What to work on => Transcribe the records below. Leave nothing out and change nothing.

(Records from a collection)
-=-=-

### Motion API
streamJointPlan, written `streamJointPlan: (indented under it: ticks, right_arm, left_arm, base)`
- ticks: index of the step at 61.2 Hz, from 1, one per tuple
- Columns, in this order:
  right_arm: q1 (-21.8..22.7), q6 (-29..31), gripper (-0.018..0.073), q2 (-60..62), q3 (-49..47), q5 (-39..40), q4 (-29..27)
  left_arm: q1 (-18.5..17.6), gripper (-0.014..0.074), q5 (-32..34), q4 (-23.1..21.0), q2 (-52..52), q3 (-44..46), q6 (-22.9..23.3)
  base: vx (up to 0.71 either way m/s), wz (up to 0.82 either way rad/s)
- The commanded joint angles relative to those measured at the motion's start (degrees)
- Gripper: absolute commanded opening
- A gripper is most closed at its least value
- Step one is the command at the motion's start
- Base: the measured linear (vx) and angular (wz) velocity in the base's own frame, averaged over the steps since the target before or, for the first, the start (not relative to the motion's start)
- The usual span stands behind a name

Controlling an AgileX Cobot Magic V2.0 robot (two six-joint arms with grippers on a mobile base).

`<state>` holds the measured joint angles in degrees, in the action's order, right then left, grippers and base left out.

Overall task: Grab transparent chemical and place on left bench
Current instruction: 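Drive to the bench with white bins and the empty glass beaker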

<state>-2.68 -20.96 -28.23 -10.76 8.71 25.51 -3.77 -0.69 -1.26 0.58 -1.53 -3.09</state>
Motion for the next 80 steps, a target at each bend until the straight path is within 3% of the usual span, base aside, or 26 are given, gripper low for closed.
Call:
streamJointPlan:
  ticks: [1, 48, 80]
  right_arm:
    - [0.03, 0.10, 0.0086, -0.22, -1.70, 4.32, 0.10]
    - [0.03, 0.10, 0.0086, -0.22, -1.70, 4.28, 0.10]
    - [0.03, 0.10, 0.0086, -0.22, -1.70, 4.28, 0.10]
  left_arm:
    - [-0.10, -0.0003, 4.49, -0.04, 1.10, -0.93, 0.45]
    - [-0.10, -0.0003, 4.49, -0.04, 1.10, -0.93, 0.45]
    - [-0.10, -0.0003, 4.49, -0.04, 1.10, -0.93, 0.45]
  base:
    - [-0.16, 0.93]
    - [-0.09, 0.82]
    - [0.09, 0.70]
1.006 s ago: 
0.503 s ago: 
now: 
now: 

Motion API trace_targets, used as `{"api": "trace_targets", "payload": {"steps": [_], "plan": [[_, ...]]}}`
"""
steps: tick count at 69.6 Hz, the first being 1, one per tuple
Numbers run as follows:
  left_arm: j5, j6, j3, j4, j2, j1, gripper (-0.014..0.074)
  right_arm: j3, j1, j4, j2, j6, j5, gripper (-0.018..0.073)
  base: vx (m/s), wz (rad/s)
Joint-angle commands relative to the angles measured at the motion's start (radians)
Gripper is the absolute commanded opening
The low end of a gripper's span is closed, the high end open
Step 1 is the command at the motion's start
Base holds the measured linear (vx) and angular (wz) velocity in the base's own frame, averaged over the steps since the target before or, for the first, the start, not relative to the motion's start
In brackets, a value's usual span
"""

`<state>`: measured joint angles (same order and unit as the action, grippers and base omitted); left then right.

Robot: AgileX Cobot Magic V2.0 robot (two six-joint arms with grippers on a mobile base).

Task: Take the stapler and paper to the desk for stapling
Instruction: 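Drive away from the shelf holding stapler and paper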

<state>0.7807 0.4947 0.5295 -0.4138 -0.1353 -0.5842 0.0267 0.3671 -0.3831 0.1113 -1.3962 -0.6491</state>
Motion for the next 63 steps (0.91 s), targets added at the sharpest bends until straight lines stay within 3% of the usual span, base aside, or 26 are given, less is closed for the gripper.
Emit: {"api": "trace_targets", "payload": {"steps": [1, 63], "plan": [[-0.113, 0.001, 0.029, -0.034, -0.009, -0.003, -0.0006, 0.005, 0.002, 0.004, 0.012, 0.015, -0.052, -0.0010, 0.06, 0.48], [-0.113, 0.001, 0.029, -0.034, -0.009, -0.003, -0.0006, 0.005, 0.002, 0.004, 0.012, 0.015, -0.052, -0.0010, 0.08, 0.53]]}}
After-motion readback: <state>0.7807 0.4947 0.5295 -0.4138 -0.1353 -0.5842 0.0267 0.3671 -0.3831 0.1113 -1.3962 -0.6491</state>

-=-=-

Solution below =>
### Motion API
streamJointPlan, written `streamJointPlan: (indented under it: ticks, right_arm, left_arm, base)`
- ticks: index of the step at 61.2 Hz, from 1, one per tuple
- Columns, in this order:
  right_arm: q1 (-21.8..22.7), q6 (-29..31), gripper (-0.018..0.073), q2 (-60..62), q3 (-49..47), q5 (-39..40), q4 (-29..27)
  left_arm: q1 (-18.5..17.6), gripper (-0.014..0.074), q5 (-32..34), q4 (-23.1..21.0), q2 (-52..52), q3 (-44..46), q6 (-22.9..23.3)
  base: vx (up to 0.71 either way m/s), wz (up to 0.82 either way rad/s)
- The commanded joint angles relative to those measured at the motion's start (degrees)
- Gripper: absolute commanded opening
- A gripper is most closed at its least value
- Step one is the command at the motion's start
- Base: the measured linear (vx) and angular (wz) velocity in the base's own frame, averaged over the steps since the target before or, for the first, the start (not relative to the motion's start)
- The usual span stands behind a name

Controlling an AgileX Cobot Magic V2.0 robot (two six-joint arms with grippers on a mobile base).

`<state>` holds the measured joint angles in degrees, in the action's order, right then left, grippers and base left out.

Overall task: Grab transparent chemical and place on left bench
Current instruction: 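Drive to the bench with white bins and the empty glass beaker
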
<state>-2.68 -20.96 -28.23 -10.76 8.71 25.51 -3.77 -0.69 -1.26 0.58 -1.53 -3.09</state>
Motion for the next 80 steps, a target at each bend until the straight path is within 3% of the usual span, base aside, or 26 are given, gripper low for closed.
Call:
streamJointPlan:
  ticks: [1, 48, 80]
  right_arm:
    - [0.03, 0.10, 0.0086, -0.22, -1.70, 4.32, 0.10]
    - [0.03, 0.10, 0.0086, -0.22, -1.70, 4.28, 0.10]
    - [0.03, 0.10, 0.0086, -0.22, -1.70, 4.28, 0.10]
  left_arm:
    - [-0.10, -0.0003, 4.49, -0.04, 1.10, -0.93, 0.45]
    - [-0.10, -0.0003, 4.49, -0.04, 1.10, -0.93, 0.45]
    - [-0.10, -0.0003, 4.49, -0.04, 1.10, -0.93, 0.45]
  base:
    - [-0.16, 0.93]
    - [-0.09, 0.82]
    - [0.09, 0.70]
1.006 s ago: 
0.503 s ago: 
now: 
now: 

Motion API trace_targets, used as `{"api": "trace_targets", "payload": {"steps": [_], "plan": [[_, ...]]}}`
"""
steps: tick count at 69.6 Hz, the first being 1, one per tuple
Numbers run as follows:
  left_arm: j5, j6, j3, j4, j2, j1, gripper (-0.014..0.074)
  right_arm: j3, j1, j4, j2, j6, j5, gripper (-0.018..0.073)
  base: vx (m/s), wz (rad/s)
Joint-angle commands relative to the angles measured at the motion's start (radians)
Gripper is the absolute commanded opening
The low end of a gripper's span is closed, the high end open
Step 1 is the command at the motion's start
Base holds the measured linear (vx) and angular (wz) velocity in the base's own frame, averaged over the steps since the target before or, for the first, the start, not relative to the motion's start
In brackets, a value's usual span
"""

`<state>`: measured joint angles (same order and unit as the action, grippers and base omitted); left then right.

Robot: AgileX Cobot Magic V2.0 robot (two six-joint arms with grippers on a mobile base).

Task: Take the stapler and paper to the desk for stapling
Instruction: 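Drive away from the shelf holding stapler and paper
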
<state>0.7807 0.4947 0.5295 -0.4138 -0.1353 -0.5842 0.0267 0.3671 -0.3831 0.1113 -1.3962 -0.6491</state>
Motion for the next 63 steps (0.91 s), targets added at the sharpest bends until straight lines stay within 3% of the usual span, base aside, or 26 are given, less is closed for the gripper.
Emit: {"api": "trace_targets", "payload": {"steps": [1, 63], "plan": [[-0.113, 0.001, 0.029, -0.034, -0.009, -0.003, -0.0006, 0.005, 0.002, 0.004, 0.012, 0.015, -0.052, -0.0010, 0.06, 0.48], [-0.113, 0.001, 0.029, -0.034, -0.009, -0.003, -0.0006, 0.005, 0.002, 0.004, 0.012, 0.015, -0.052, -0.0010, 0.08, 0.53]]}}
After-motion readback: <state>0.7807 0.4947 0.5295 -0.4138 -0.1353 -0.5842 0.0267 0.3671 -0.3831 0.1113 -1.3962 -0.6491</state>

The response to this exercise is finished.